There’s an interesting stigma that you feel plagued with when you get married young. A tiny sliver, if even just 1% of you, feels like maybe you’re missing out on something by committing to another human forever at such an early part of your life. Even when reason kicks in and tells you that you’re wrong and what you’ve done is commit to an idea, a state of being, a lifestyle that improves your life so richly, there’s always someone to tell you that you made a mistake in doing this so early in life. But everyone has an opinion that ultimately just proves or disproves their own unhappiness and so when someone that you don’t care about or know tells you that you made a mistake, you just have to realize that’s exactly what they’re doing- they’re just making you feel like you’re missing out because maybe they actually feel like they’re missing out.
Early last week sometime after midnight I was wide awake and not wanting to sleep and so I made my husband stay awake with me. You know the state of delirium that you get in late at night and we just ended up laughing for hours about everything under the sun. As we laid wide awake in bed, knowing well that we had to wake up in less than four hours for a very full and long day of work, Joseph turned and said “I want to go to sleep but I’m just having so much fun!“ I realized then that these little pockets of utter joy are what make married life so sweet. I think that marriage is the union of two people that can laugh together about cheap wine from Dwayne Reade at 1:30 in the morning and can wake up the next day and laugh about it again over gchat. Marriage is these sweet moments of unadulterated bliss that remind you that this partnership you entered into is so, so good.

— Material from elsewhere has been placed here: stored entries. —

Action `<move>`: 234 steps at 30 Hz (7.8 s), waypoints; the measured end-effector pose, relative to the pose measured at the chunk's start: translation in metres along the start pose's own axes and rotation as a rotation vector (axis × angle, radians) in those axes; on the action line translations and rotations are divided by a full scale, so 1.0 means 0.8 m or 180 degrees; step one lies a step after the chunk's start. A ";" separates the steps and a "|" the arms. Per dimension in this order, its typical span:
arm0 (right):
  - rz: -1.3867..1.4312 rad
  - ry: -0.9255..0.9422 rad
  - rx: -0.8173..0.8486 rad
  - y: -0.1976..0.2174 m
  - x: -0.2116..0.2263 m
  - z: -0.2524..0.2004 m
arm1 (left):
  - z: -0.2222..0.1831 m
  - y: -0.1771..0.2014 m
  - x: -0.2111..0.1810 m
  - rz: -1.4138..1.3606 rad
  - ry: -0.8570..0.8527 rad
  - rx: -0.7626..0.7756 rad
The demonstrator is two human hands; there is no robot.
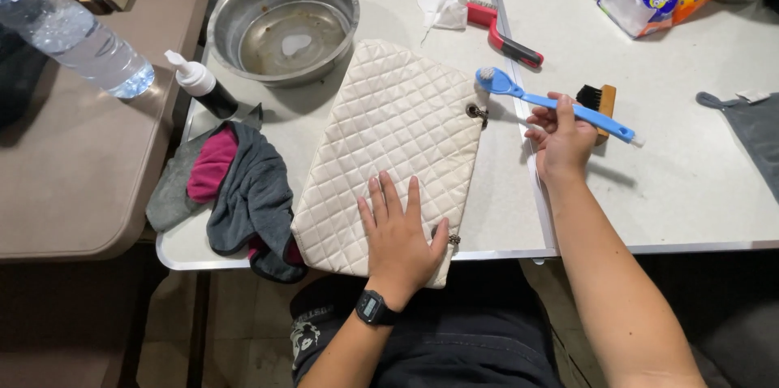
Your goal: Cleaning a white quilted leather handbag using cleaning solution and various brushes.
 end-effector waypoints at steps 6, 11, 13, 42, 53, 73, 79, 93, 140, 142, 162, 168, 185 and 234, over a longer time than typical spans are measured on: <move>-0.0162 0.0020 0.0129 0.003 -0.004 0.003 | 0.001 0.002 -0.002 -0.0084 0.0044 0.0136; -0.0255 0.0098 0.0226 -0.005 0.001 -0.001 | 0.002 0.011 -0.006 -0.0064 0.0086 0.0296; -0.0189 0.0108 0.0160 -0.006 0.009 0.000 | 0.003 0.009 -0.006 -0.0075 0.0079 0.0283; -0.0134 0.0153 0.0331 -0.020 0.020 -0.008 | 0.001 0.014 -0.006 -0.0117 0.0103 0.0384; -0.0448 0.0345 0.0770 -0.026 0.013 -0.015 | 0.001 0.014 -0.008 -0.0128 0.0068 0.0309; -0.0527 0.0324 0.0343 -0.033 0.030 -0.010 | 0.001 -0.004 0.001 0.0172 -0.0072 -0.0253; -0.0277 0.0160 0.0202 -0.018 0.023 0.002 | 0.002 -0.006 0.000 0.0194 -0.0069 -0.0301; -0.0260 0.0243 -0.0246 -0.003 0.018 0.003 | 0.000 0.001 0.000 0.0137 -0.0076 -0.0346; -0.0686 -0.1102 0.2099 -0.008 -0.002 0.081 | 0.022 0.021 0.017 -0.0025 -0.0116 -0.0236; -0.0742 -0.1495 0.2445 -0.017 0.004 0.064 | 0.024 0.019 0.017 0.0042 -0.0139 -0.0317; -0.0848 -0.1493 0.2520 -0.034 0.004 0.038 | 0.027 0.015 0.018 0.0258 -0.0118 -0.0221; -0.0688 -0.1583 0.3292 -0.044 0.006 0.017 | 0.025 0.018 0.013 0.0320 -0.0228 -0.0369; -0.1085 -0.1128 0.3236 -0.054 0.019 0.009 | 0.025 0.021 0.012 0.0302 -0.0199 -0.0361; -0.1126 -0.0444 0.1693 -0.026 0.038 0.062 | 0.026 0.016 0.013 0.0241 -0.0141 -0.0201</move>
Point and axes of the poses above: each hand's wrist, its own z-axis towards the middle knuckle, its own y-axis out of the back of the hand, x = y × z, the point moved 4 cm from there along z, towards the middle knuckle, and after that the axes turned 13 degrees about y, right-handed, at the moved point
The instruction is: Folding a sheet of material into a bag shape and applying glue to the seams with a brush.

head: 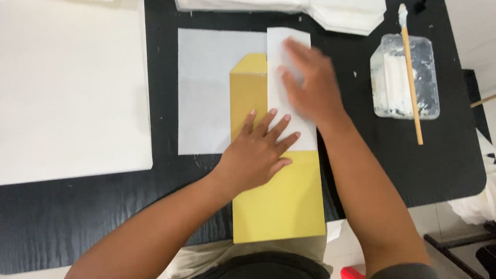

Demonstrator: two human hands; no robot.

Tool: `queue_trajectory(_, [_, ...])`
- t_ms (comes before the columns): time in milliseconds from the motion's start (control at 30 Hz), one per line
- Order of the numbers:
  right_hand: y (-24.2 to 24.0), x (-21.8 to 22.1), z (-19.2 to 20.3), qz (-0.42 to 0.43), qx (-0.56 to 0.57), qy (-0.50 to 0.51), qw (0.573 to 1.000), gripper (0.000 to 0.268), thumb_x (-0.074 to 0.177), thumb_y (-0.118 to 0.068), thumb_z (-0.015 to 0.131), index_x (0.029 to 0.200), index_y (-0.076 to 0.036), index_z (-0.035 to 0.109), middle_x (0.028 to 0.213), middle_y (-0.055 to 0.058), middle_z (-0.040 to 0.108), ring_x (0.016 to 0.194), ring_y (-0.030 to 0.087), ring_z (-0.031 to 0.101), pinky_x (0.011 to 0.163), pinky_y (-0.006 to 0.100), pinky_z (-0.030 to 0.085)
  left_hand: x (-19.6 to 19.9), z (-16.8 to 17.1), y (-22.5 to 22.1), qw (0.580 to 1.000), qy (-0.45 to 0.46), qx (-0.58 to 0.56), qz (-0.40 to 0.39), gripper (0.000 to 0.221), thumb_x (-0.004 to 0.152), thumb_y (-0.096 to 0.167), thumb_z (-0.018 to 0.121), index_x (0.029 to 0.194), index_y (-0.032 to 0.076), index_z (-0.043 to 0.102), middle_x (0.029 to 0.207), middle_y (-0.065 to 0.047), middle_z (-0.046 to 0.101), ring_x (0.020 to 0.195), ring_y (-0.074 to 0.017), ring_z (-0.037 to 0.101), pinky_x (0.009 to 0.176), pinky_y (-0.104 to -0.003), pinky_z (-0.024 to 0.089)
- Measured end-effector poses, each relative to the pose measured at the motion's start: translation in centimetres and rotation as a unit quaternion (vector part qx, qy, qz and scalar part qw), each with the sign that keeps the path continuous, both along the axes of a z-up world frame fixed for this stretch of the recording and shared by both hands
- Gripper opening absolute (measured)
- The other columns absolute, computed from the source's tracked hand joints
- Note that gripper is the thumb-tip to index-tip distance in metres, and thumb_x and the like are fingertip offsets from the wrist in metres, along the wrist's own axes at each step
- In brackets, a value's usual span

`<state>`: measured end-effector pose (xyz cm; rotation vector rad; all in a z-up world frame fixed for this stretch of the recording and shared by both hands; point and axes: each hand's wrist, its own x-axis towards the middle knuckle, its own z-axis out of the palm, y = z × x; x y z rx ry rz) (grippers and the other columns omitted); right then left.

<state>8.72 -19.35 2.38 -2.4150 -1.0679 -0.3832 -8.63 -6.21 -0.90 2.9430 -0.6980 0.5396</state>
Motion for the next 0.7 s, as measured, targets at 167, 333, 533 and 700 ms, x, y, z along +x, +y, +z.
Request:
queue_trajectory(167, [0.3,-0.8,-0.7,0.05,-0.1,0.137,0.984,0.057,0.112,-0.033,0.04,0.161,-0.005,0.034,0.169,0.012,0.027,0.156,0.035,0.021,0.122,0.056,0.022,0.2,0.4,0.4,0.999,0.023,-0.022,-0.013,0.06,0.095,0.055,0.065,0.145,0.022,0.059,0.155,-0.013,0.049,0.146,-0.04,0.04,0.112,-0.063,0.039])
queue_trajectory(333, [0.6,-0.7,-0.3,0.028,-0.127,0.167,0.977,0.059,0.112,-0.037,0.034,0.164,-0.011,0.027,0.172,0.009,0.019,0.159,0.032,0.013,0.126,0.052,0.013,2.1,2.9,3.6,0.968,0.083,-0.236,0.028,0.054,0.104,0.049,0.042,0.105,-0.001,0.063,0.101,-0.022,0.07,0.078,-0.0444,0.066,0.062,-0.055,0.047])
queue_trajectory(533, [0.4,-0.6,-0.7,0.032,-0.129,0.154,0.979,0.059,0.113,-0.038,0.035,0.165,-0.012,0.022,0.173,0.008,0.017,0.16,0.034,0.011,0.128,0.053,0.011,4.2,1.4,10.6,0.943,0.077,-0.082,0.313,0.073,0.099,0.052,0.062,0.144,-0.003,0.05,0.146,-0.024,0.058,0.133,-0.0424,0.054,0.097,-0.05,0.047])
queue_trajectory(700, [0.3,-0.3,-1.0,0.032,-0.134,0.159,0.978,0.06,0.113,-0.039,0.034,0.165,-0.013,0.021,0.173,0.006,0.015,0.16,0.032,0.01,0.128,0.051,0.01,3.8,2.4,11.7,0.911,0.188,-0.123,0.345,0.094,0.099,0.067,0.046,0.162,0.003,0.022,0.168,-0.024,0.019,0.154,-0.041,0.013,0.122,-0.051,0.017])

Everyone has their own path to take in life and even if yours doesn’t look like mine, I would never change mine. I would never change getting married “young” simply because there might be more fun to be had on my own. Because the thing is, I’ve never had this much fun in my entire life. I’ve never loved a single moment more than I love this one. I have never enjoyed 1:30 AM as much as I did last week when my best friend said “I’m just having so much fun!” This is the ultimate culmination of everything that we worked for the first 25 years of our lives, and I would never change even one single step. Young or old, whenever you get married, I wish this joy on every one of you. I hope everyone gets to experience this in their lifetime.